Something grim in Mountenoy's frosty smile. "I don't doubt it. And if he had resisted you would have dragged his mangled corpse here."
Her laugh was forced. "You see what you escaped. Now aren't you glad you came peaceably?"
"I certainly am glad," I lied. Already I was uncomfortable, feeling myself caught in the swirl of some scarce-hidden family tempest. "Glad to have come here on any terms."
It was a pleasant enough room, oak-paneled, book-lined. The chairs, the table, a secretary in the corner, were museum pieces. Evidences of wealth here, despite the apparent absence of servants. Yet I could sense unease and a furtive—fear.
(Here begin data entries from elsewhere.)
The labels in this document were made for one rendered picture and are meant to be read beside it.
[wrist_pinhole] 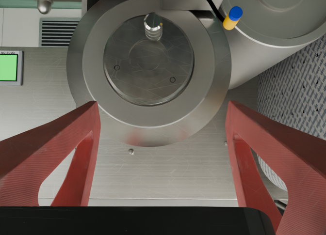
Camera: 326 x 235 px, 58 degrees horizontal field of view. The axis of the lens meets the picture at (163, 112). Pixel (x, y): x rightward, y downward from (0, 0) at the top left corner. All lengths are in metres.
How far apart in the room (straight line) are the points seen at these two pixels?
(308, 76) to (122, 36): 0.22
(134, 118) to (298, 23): 0.17
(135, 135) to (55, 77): 0.39
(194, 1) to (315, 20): 0.12
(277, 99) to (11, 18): 3.20
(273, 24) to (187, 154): 0.36
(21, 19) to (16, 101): 2.80
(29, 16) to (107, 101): 3.17
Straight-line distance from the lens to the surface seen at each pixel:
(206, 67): 0.26
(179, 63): 0.25
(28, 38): 3.34
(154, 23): 0.23
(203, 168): 0.59
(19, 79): 0.65
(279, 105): 0.44
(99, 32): 0.27
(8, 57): 0.67
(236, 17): 0.21
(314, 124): 0.35
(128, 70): 0.25
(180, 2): 0.26
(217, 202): 0.61
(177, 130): 0.26
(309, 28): 0.31
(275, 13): 0.30
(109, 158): 0.59
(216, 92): 0.27
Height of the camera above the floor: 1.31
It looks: 4 degrees down
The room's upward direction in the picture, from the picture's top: 179 degrees counter-clockwise
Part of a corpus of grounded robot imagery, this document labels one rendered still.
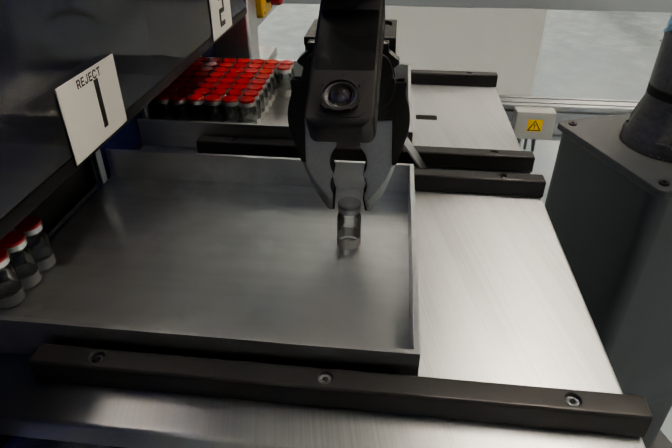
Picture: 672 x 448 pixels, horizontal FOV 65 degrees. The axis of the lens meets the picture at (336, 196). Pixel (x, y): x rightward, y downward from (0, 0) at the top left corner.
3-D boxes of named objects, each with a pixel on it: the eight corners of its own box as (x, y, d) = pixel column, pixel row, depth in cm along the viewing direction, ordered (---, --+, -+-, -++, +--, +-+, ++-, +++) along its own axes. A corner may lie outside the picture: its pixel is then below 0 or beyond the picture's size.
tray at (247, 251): (-51, 348, 39) (-71, 313, 37) (113, 175, 61) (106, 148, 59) (415, 390, 36) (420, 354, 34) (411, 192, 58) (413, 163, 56)
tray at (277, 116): (142, 145, 68) (136, 119, 66) (206, 77, 90) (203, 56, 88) (410, 158, 65) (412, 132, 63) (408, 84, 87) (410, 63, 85)
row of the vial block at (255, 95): (239, 134, 70) (236, 101, 68) (268, 87, 85) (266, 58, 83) (255, 135, 70) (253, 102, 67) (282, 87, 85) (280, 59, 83)
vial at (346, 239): (335, 250, 49) (335, 211, 46) (338, 236, 51) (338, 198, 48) (359, 252, 49) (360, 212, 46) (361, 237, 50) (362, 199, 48)
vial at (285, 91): (277, 97, 81) (275, 68, 79) (279, 92, 83) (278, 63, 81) (291, 98, 81) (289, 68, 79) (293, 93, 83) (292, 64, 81)
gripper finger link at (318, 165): (339, 182, 52) (350, 92, 47) (333, 215, 47) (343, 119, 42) (308, 177, 52) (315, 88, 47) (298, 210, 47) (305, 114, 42)
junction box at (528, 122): (512, 138, 168) (517, 111, 163) (509, 131, 172) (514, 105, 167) (551, 140, 167) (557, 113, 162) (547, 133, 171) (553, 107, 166)
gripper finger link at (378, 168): (400, 181, 51) (393, 90, 46) (399, 215, 46) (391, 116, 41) (368, 183, 52) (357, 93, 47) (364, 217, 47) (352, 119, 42)
That was it, I realized. These people were afraid of something. Nor was it the usual banal distrust of one another when age weds youth. It was something more fundamental, more—ghastly. They were listening—both of them—listening for something they dreaded to hear.
The Scotch was real, and as I doused it with Club Perrier and drank with the two my discomfort passed away. The conversation turned, of course, to my work, and I told them one or two stories that had been crowded out of the volume. Roy Mountenoy countered with a tale or so of his own, and we drifted into a discussion of folk legends in general. My hosts displayed a surprising familiarity with the subject. I began to enjoy myself, riding my hobby to a fare-you-well. The "Trail" was on the table, a first edition, and I riffled the pages as we talked.
Then suddenly I noticed that their attention had strayed, that her smile was fixed, unnatural, and that his eyes kept wandering to the windows across the room from me. I finished my remarks with a question. Neither replied, and there was a momentary silence.
Distinctly, from just outside the windows, I heard faint sounds, a scratching of claws on stone, some animal sniffing at the sash. A glance passed between husband and wife, a swift unspoken entreaty and assent. Mrs. Mountenoy rose with a tight-lipped; "Will you excuse me a moment?" and went out the way Carl had gone. Mountenoy started talking but what he said was germane to something that had passed minutes before.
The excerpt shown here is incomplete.